Donaire newest toast in boxing
MANILA, Philippines - Hold your horses for the Filipino Flash.
“There is no rush,” Larry Merchant, the legendary boxing commentator, told The Examiner the day after Nonito Donaire Jr. scored a devastating second-round knockout of Fernando Montiel in Las Vegas.
The victory gave the 28-year-old Filipino, who is fast following the footsteps of Manny Pacquiao, the World Boxing Council and World Boxing Organization bantamweight (118 lb) titles.
Donaire had also won the International Boxing Federation flyweight (112 lb) crown and the World Boxing Association interim super-flyweight (115 lb) title.
Following the victory, which put Donaire up the ladder of champions, came immediate plans of him unifying the bantamweight titles, moving up as a super-bantamweight, featherweight or super-featherweight.
Bob Arum, Donaire’s great promoter, said the newly crowned champion could be competitive up to the super-featherweight class at 130 lb.
“Donaire is too fast, too big and too powerful. I can see Donaire taking on (WBO featherweight champion) Juanma Lopez in a big money fight,” Arum was quoted as saying after the big win.

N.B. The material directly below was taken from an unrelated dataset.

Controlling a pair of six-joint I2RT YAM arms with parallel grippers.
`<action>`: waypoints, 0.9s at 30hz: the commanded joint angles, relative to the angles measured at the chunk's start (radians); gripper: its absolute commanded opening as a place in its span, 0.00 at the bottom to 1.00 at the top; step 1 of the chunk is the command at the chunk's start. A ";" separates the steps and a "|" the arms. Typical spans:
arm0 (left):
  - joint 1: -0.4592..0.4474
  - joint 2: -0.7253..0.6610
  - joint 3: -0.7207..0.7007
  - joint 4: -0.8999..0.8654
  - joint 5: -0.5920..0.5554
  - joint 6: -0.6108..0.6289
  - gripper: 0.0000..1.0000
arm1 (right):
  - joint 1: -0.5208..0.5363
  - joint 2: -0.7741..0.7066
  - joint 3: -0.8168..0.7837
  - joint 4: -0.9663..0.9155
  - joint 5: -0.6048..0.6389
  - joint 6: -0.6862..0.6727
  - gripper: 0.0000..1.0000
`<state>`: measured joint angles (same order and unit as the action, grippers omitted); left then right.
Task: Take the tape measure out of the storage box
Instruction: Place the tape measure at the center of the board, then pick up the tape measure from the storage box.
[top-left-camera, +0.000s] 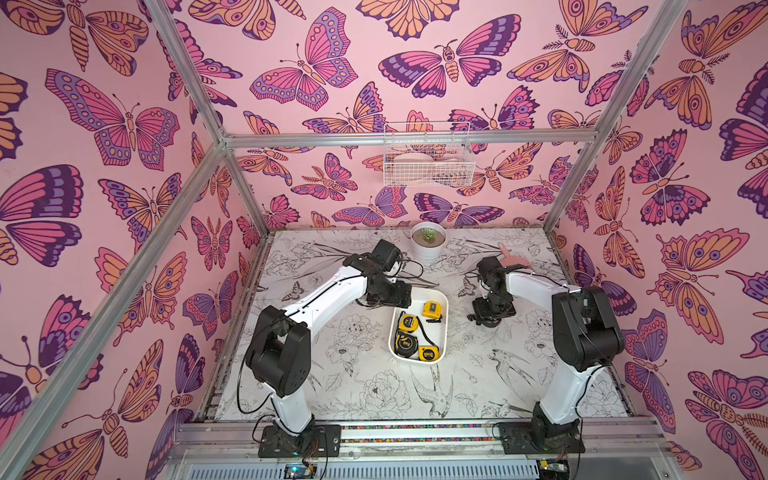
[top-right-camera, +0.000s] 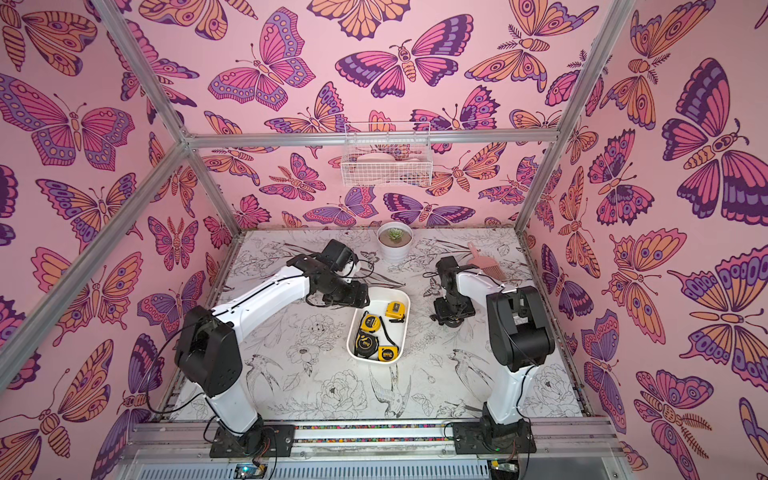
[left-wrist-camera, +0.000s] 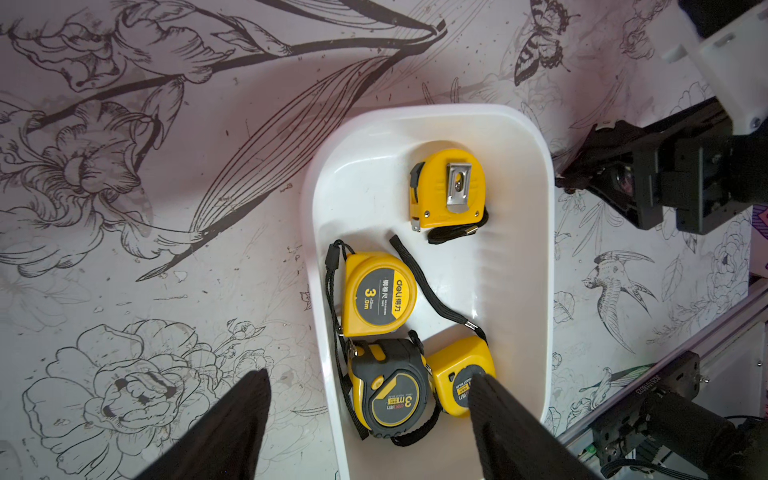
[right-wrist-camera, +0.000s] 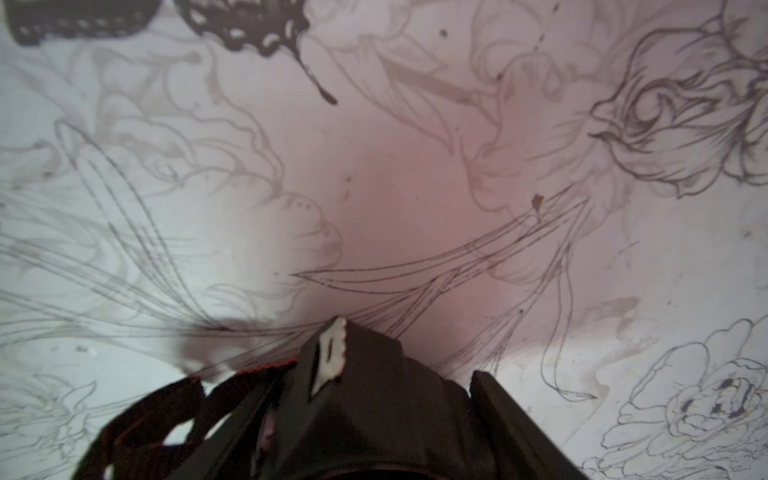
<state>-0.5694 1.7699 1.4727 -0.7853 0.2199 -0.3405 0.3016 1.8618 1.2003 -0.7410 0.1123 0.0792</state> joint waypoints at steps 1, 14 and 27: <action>-0.004 0.017 0.011 -0.030 -0.029 0.012 0.81 | -0.009 -0.005 -0.013 0.029 0.006 0.017 0.73; -0.005 0.002 0.046 -0.070 -0.054 0.035 0.81 | -0.018 -0.128 0.016 0.000 0.039 -0.004 0.99; -0.115 0.124 0.207 -0.245 -0.097 0.092 0.81 | -0.012 -0.308 0.081 -0.059 -0.036 -0.006 0.99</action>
<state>-0.6670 1.8526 1.6691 -0.9478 0.1471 -0.2691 0.2893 1.5890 1.2541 -0.7605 0.1040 0.0776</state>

Donaire also thinks he can go all the way up, and once he said that his plan is to collect as many world titles as he can.
Pacquiao is the only boxer in history to win eight world titles in as many weight divisions – from flyweight (112), super-bantam (122), featherweight (126), super-feather (130), lightweight (135), super-lightweight (140), welterweight (147) and super-welterweight (154).
But it took Pacquiao 12 years to collect these world titles.
“Pacquiao didn’t get there overnight,” said Merchant who nonetheless confirmed that the victory over Montiel had made Donaire a certified star.
“I think it places him in the top level, in the elite level in the sport,” he said.
But Merchant, who’d seen the rise and fall of many, had reservations on how far Donaire’s rising popularity could take him.
“The question is, whether American viewers care about bantamweights. It’s very rare that American fight fans have shown much interest in fighters in that weight class.
“He also showed that he has the kind of skill and strength that he could move up to the featherweight divisions,” he said.
“Just keep fighting the best guys out there and good things will happen if you are good enough to beat them. The results will speak for themselves.”
There’s nowhere to go but up for Donaire, the newest toast in boxing.
But not too fast, not too drastic, perhaps.